La polizia, come disposto dal questore Francesco Misiti, si è occupata del “ferro di cavallo”, 120 appartamenti dove lo spaccio (e non solo) avviene a qualsiasi ora. Gli uomini di squadra Mobile e Volante, polizia scientifica e Reparto prevenzione crimine, hanno trovato e sequestrato 643 grammi tra eroina, cocaina, metanfetamina e hascisc, nascosti perfino in un buco creato nell’androne di un palazzo dove erano stati infilati anche 2 cartucce calibro 12 e un coltello a serramanico. Inutile il tentativo di disfarsi della droga quando è scattato il blitz: qualcuno ha lanciato dalle finestre un pannolino e un calzino usati come contenitori di droga ma la polizia, coordinata sul posto da Dante Cosentino e Davide Zaccone, li ha recuperati. Proprio per la detenzione degli stupefacenti buttati via in strada sono stati arrestati Domenico Ciarelli, 36 anni, e Carmine Bevilacqua, 26 anni, finiti ai domiciliari in attesa della convalida. Il resto lo hanno fatto i cani antidroga, che hanno lavorato per ore recuperando ciò che non si vedeva. Alle perquisizioni (otto) e alla identificazione di 199 persone si aggiunge il controllo di 26 veicoli in sosta, di cui 6 sono senza assicurazione e quindi sequestrati. È stato anche trovato un muro abbattuto per occupare abusivamente un alloggio e si è chiesto all’Ater di intervenire.

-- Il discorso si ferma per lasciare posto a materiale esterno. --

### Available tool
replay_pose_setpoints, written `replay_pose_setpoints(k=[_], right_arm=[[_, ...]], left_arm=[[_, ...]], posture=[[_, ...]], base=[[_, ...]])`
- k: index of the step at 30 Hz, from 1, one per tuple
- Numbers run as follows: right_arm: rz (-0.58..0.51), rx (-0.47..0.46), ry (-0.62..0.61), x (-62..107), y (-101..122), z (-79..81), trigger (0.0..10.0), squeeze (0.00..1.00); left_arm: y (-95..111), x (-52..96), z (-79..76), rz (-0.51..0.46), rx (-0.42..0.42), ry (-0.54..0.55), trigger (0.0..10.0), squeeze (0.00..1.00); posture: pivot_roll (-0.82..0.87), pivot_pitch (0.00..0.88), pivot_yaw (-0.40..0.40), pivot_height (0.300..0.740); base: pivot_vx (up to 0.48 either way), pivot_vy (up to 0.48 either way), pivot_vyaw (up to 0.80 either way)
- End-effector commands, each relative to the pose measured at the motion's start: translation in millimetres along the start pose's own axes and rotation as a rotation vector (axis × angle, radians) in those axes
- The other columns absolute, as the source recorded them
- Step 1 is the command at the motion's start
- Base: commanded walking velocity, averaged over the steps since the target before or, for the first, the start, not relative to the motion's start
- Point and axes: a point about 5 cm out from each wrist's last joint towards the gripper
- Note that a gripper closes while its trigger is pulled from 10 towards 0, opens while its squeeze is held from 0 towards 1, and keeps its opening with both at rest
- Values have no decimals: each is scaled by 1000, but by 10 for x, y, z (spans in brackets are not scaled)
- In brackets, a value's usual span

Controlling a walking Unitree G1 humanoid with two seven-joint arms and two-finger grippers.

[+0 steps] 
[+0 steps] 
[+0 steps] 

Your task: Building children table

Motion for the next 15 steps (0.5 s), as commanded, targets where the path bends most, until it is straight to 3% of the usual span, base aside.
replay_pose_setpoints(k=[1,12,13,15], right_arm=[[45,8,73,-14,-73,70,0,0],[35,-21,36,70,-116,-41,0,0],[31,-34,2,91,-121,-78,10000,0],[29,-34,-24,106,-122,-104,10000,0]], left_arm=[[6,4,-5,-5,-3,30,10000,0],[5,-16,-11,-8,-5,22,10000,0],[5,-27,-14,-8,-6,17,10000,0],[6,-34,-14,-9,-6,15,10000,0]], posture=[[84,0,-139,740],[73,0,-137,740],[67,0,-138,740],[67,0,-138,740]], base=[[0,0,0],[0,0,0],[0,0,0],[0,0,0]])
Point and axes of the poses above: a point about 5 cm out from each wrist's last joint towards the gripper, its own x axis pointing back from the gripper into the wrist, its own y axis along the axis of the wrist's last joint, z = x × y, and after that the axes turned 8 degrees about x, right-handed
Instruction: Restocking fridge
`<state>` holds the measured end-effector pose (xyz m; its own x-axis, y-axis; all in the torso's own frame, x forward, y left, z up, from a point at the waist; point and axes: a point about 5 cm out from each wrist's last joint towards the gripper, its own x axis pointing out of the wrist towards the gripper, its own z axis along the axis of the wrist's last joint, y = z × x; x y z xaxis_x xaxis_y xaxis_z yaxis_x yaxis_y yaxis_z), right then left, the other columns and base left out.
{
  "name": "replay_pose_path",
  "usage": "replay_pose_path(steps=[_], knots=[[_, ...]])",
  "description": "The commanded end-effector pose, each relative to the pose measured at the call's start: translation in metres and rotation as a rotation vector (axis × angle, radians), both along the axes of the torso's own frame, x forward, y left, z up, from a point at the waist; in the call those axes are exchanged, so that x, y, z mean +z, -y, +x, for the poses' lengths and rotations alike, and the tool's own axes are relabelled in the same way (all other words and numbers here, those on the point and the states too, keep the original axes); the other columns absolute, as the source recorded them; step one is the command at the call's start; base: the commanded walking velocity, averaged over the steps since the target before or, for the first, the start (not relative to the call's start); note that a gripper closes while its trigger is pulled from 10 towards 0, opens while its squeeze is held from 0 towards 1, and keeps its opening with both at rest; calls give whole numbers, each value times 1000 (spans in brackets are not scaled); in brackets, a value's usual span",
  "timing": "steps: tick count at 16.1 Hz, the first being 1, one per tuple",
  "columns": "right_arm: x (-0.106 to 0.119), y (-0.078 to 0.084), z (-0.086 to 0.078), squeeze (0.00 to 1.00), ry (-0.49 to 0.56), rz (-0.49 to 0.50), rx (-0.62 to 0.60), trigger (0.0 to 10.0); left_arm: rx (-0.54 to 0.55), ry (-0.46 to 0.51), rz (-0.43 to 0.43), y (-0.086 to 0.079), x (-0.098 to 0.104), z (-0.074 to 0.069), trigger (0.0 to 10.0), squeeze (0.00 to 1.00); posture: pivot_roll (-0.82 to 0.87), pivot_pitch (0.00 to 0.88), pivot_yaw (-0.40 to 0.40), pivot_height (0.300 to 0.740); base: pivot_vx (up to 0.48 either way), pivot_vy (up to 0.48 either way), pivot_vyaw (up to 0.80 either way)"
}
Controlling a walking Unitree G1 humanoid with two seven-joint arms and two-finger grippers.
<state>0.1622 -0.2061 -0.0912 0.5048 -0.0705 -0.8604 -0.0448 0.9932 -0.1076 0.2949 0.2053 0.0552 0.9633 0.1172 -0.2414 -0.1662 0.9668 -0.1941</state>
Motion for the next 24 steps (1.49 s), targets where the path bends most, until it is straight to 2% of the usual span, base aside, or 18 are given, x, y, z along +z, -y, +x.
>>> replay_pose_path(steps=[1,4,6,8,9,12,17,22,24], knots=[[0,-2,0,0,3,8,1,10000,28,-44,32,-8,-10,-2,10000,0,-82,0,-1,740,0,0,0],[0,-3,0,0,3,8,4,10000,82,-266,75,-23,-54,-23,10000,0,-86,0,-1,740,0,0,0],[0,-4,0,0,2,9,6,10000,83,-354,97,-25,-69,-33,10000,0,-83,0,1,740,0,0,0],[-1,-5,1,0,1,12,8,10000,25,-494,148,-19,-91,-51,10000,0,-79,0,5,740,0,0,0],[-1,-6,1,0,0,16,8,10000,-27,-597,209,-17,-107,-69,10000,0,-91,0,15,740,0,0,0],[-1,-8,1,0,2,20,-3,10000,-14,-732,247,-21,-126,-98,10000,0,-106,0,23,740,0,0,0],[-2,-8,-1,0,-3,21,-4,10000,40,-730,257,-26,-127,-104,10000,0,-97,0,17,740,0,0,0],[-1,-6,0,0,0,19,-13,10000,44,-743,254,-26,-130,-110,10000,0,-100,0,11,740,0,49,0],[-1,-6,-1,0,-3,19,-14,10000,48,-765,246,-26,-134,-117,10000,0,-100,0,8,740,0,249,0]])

I carabinieri, arrivati in via Lago di Capestrano con 50 militari e due unità cinofile di Chieti, hanno setacciato “il treno” con la collaborazione dei vigili del fuoco per cercare nei punti più difficili da raggiungere. E hanno recuperato 59 grammi tra eroina, marijuana, e cocaina, in parte nascosti in un cespuglio e in un vano ascensore e il resto sequestrato a due spacciatori che sono stati perquisiti e denunciati. Un 50enne, poi, è stato denunciato perché aveva a casa 10 flaconi di metadone da 100 milligrammi senza autorizzazione e un 72enne è stato segnalato per evasione. In uno scantinato i militari hanno scovato 5 cartucce 5.65 e durante le perquisizioni in casa sono stati portati via tre bilancini, materiale per il confezionamento delle dosi e 590 euro. 160 le persone e i 80 veicoli controllati e sul posto, oltre al capitano Antonio Di Mauro, c’era il colonnello Marco Riscaldati , comandante provinciale dell’Arma. Proprio i carabinieri fanno notare che non si tratta di un intervento una tantum: «servizi di prevenzione e contrasto vengono svolti da mesi in tutta la città, specie nelle aree più sensibili». E la polizia ha già eseguito a Rancitelli «26 controlli nel 2019, più 145 nel 2018 e 104 nel 2017».